Exercise requirements
Only the lines from the start of the entries up to and including the line with "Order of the" should be written out, exactly as they stand.

───── Input data ─────

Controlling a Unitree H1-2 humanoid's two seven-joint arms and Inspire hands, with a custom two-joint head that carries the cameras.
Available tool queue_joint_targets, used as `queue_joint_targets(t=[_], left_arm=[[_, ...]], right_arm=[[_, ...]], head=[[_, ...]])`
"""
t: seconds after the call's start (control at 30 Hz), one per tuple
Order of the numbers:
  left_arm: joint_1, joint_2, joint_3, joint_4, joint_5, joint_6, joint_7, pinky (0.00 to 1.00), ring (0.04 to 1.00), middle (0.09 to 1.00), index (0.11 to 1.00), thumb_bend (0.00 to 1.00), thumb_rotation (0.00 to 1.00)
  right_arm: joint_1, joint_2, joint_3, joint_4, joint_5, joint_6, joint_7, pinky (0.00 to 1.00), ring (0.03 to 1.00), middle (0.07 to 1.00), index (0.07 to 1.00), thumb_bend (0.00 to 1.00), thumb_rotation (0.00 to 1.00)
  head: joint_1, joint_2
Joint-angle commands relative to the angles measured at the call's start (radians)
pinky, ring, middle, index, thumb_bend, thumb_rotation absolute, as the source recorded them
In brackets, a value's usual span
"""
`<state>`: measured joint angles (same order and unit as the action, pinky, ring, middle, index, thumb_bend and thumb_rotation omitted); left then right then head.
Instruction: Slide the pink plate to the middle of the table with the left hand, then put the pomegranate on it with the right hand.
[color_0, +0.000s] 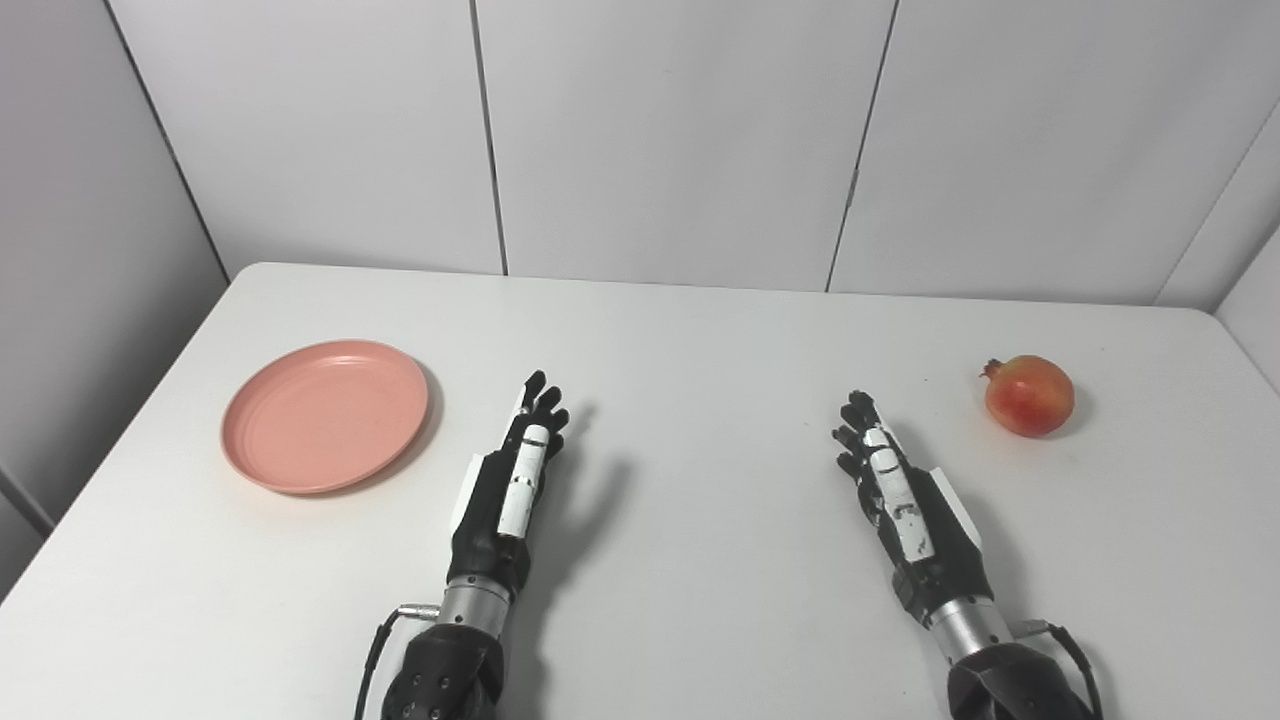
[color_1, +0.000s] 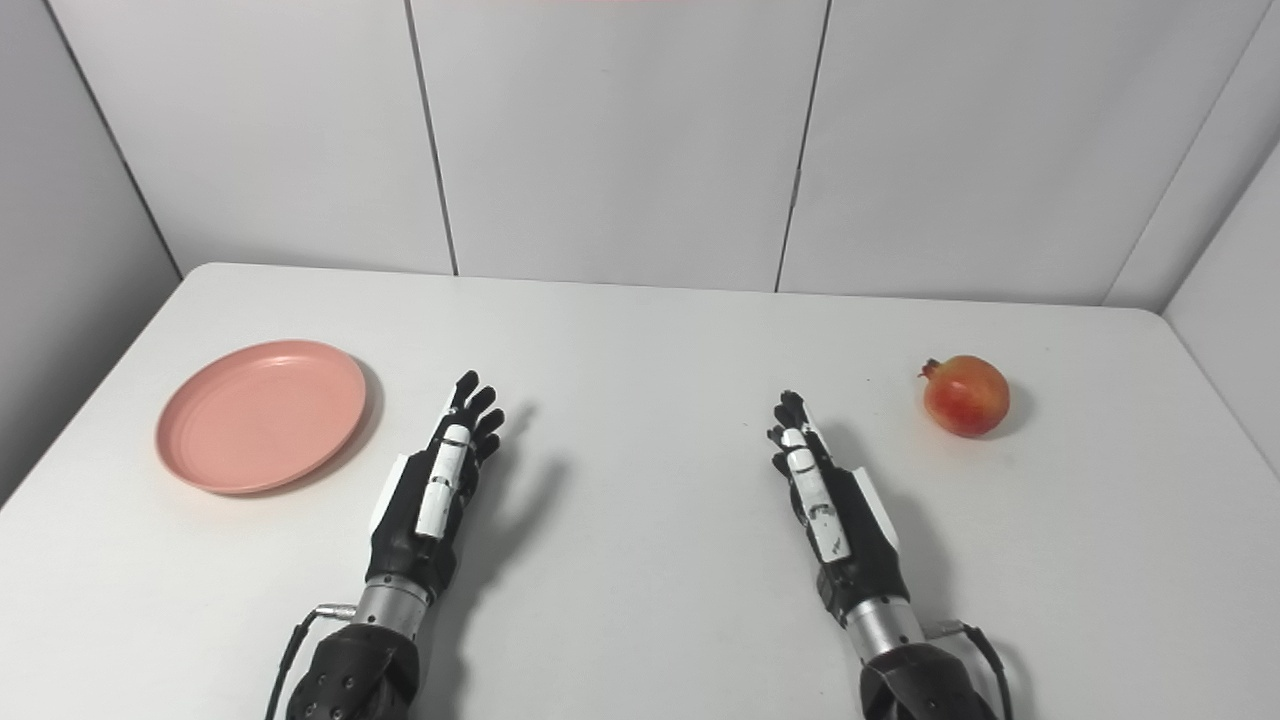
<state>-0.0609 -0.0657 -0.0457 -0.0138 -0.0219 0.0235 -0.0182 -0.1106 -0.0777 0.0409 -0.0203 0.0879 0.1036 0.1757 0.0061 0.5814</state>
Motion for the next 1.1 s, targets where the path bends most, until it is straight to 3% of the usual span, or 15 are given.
queue_joint_targets(t=[0.0, 0.73, 0.87, 1.07], left_arm=[[-0.028, 0.0, -0.003, -0.022, -0.004, -0.031, -0.007, 0.97, 0.957, 0.981, 0.982, 0.39, 1.0], [-0.027, -0.006, -0.003, -0.026, -0.005, -0.025, -0.004, 0.97, 0.955, 0.979, 0.98, 0.38, 1.0], [-0.027, -0.007, -0.009, -0.019, -0.002, -0.028, -0.007, 0.98, 0.959, 0.985, 0.982, 0.39, 1.0], [-0.029, -0.022, -0.03, 0.003, 0.023, -0.028, 0.007, 0.97, 0.957, 0.977, 0.973, 0.41, 1.0]], right_arm=[[-0.033, 0.003, -0.004, -0.026, 0.013, -0.039, 0.003, 1.0, 0.991, 1.0, 1.0, 0.27, 1.0], [-0.031, 0.001, -0.004, -0.033, 0.009, -0.037, 0.002, 1.0, 0.994, 1.0, 1.0, 0.26, 1.0], [-0.029, -0.002, -0.007, -0.025, 0.015, -0.051, 0.006, 1.0, 0.993, 1.0, 1.0, 0.26, 1.0], [-0.022, -0.022, -0.021, -0.026, 0.029, -0.057, 0.017, 1.0, 0.991, 1.0, 1.0, 0.27, 1.0]], head=[[0.002, 0.002], [0.008, 0.0], [0.036, -0.009], [0.135, -0.031]])
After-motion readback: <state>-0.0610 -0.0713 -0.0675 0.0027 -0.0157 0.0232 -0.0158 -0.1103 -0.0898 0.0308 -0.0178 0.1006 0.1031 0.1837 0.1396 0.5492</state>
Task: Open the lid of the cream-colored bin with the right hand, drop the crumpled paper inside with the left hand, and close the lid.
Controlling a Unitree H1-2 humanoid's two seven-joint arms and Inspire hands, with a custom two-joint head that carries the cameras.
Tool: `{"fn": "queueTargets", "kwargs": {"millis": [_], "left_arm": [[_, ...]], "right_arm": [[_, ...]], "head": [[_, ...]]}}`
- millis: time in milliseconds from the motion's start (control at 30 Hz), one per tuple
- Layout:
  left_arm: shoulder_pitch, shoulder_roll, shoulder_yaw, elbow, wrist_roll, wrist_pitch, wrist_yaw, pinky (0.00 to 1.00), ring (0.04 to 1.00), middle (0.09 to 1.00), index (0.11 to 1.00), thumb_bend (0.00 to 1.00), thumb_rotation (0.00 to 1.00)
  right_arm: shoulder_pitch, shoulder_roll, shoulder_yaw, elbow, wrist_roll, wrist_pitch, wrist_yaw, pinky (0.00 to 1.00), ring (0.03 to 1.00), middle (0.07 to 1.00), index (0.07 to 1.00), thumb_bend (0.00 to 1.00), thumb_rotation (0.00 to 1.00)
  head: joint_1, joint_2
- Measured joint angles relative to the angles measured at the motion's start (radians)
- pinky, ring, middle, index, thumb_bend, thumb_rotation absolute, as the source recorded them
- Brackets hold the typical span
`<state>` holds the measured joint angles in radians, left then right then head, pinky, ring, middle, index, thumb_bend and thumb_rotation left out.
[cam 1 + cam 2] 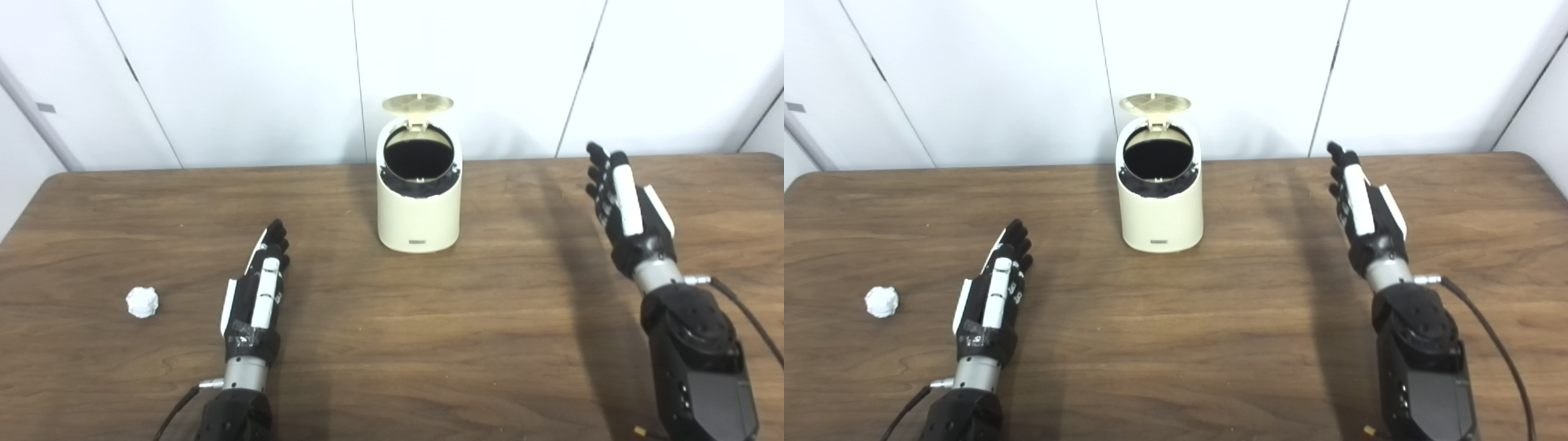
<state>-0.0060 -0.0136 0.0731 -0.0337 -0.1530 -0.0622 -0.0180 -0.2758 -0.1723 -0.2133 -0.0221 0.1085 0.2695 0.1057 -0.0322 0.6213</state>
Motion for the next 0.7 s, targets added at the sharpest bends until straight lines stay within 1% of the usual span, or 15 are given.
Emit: {"fn": "queueTargets", "kwargs": {"millis": [233,367,467,600,700], "left_arm": [[0.000,0.000,-0.003,0.000,0.001,0.001,0.000,1.00,0.982,0.971,0.961,0.44,0.75],[0.000,0.001,-0.003,0.000,0.000,0.001,0.000,1.00,0.982,0.970,0.958,0.44,0.76],[0.001,0.000,-0.001,-0.002,-0.005,0.002,0.000,1.00,0.981,0.970,0.960,0.45,0.76],[0.002,0.001,0.000,-0.003,-0.008,0.005,0.000,1.00,0.987,0.978,0.966,0.44,0.77],[0.002,0.001,0.000,-0.006,-0.013,0.006,0.000,1.00,0.988,0.977,0.967,0.44,0.77]], "right_arm": [[0.011,0.029,0.000,0.001,0.029,-0.009,-0.012,1.00,1.000,1.000,0.958,0.55,1.00],[0.012,0.031,-0.001,0.023,0.041,-0.038,-0.012,1.00,1.000,1.000,0.963,0.54,1.00],[0.023,0.031,-0.002,0.032,0.047,-0.045,-0.014,1.00,1.000,1.000,0.964,0.54,1.00],[0.033,0.030,-0.006,0.040,0.063,-0.046,-0.015,1.00,1.000,1.000,0.969,0.53,1.00],[0.043,0.030,-0.005,0.042,0.068,-0.062,-0.015,1.00,1.000,1.000,0.974,0.53,1.00]], "head": [[0.003,0.005],[0.005,0.009],[0.005,0.012],[0.003,0.015],[0.002,0.018]]}}
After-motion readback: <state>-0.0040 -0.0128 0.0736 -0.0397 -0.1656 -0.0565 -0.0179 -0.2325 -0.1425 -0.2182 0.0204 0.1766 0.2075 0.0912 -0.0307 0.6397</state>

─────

Written solution
Controlling a Unitree H1-2 humanoid's two seven-joint arms and Inspire hands, with a custom two-joint head that carries the cameras.
Available tool queue_joint_targets, used as `queue_joint_targets(t=[_], left_arm=[[_, ...]], right_arm=[[_, ...]], head=[[_, ...]])`
"""
t: seconds after the call's start (control at 30 Hz), one per tuple
Order of the numbers:

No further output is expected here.